O presidente Luiz Inácio Lula da Silva confirmou, neste sábado (28), que o Brasil continuará a sustentar a candidatura da ex-presidente chilena Michelle Bachelet ao posto de secretária-geral da Organização das Nações Unidas (ONU), mesmo após o governo do Chile retirar seu apoio.
No início de fevereiro, os governos de Chile, Brasil e México haviam apresentado conjuntamente o nome de Bachelet. Na última terça-feira (24), entretanto, o Executivo chileno anunciou o recuo. Em nota, Santiago afirmou que “o contexto desta eleição, a dispersão das candidaturas de países latino-americanos e as divergências com alguns dos atores relevantes que moldam este processo tornam esta candidatura e seu eventual sucesso inviáveis”.

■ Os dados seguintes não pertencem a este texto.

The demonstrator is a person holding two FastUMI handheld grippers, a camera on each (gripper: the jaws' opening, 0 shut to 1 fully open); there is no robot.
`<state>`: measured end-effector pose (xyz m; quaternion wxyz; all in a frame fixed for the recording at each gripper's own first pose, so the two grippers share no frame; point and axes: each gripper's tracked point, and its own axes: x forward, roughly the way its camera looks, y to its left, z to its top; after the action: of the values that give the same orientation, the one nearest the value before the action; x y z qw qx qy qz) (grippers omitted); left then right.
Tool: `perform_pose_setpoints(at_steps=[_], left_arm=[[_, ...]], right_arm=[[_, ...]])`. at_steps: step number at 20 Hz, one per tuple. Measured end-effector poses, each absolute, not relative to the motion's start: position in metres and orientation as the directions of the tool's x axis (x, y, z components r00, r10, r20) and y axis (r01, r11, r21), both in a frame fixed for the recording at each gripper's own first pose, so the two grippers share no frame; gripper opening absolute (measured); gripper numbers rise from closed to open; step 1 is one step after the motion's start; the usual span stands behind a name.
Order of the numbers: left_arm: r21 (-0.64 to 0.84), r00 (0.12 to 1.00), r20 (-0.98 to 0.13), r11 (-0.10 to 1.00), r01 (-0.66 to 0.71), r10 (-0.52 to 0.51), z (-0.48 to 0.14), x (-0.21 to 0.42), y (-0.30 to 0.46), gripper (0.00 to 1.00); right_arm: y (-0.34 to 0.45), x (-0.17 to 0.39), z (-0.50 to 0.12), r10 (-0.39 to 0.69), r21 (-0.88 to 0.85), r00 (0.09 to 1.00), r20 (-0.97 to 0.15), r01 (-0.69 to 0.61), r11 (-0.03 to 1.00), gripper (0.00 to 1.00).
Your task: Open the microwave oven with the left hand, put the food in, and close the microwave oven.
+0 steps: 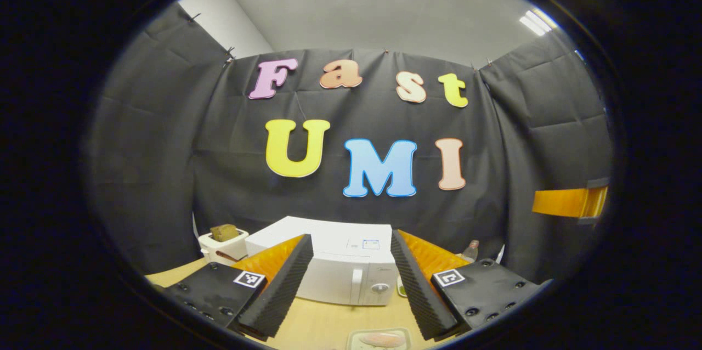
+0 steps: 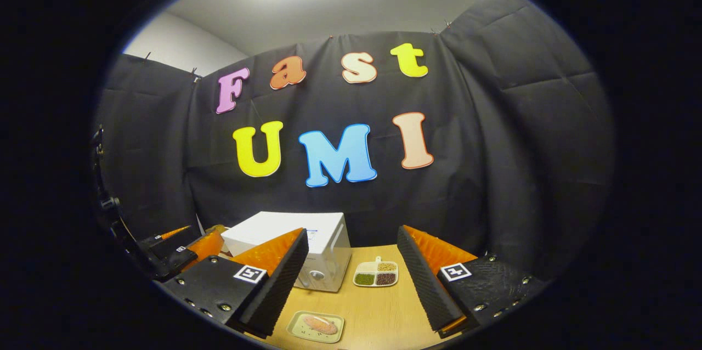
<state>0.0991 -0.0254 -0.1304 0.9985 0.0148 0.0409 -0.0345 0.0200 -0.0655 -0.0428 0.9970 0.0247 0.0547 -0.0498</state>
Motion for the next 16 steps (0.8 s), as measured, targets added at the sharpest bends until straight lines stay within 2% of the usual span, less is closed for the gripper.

Sob nova gestão, agora comandada pelo político de extrema direita José Antonio Kast, o Chile informou que, caso a ex-presidente decida permanecer na disputa, o país se absterá de apoiar outros concorrentes, “considerando o histórico da ex-presidente”.
O México, liderado pela presidenta Claudia Sheinbaum, manteve o endosso à chilena, assim como o Brasil. Para Lula, após oito décadas de criação, é “hora de a ONU, finalmente, ser comandada por uma mulher”. O presidente destacou ainda que Bachelet reúne “todas as credenciais” para assumir o cargo.
“O Brasil continuará a apoiar, em conjunto com o México, a candidatura de Michelle Bachelet ao cargo de Secretária-Geral da ONU. Bachelet é altamente qualificada, com o melhor currículo para a função, tendo sido duas vezes presidenta de seu país, Alta Comissária da ONU para os Direitos Humanos e Diretora Executiva da ONU Mulheres”, escreveu Lula nas redes sociais.
Atualmente, o português António Guterres ocupa a liderança do secretariado das Nações Unidas. Reeleito em 2021, ele cumpre o segundo mandato de cinco anos (2022-2026). O novo secretário-geral assumirá o posto em 1º de janeiro de 2027.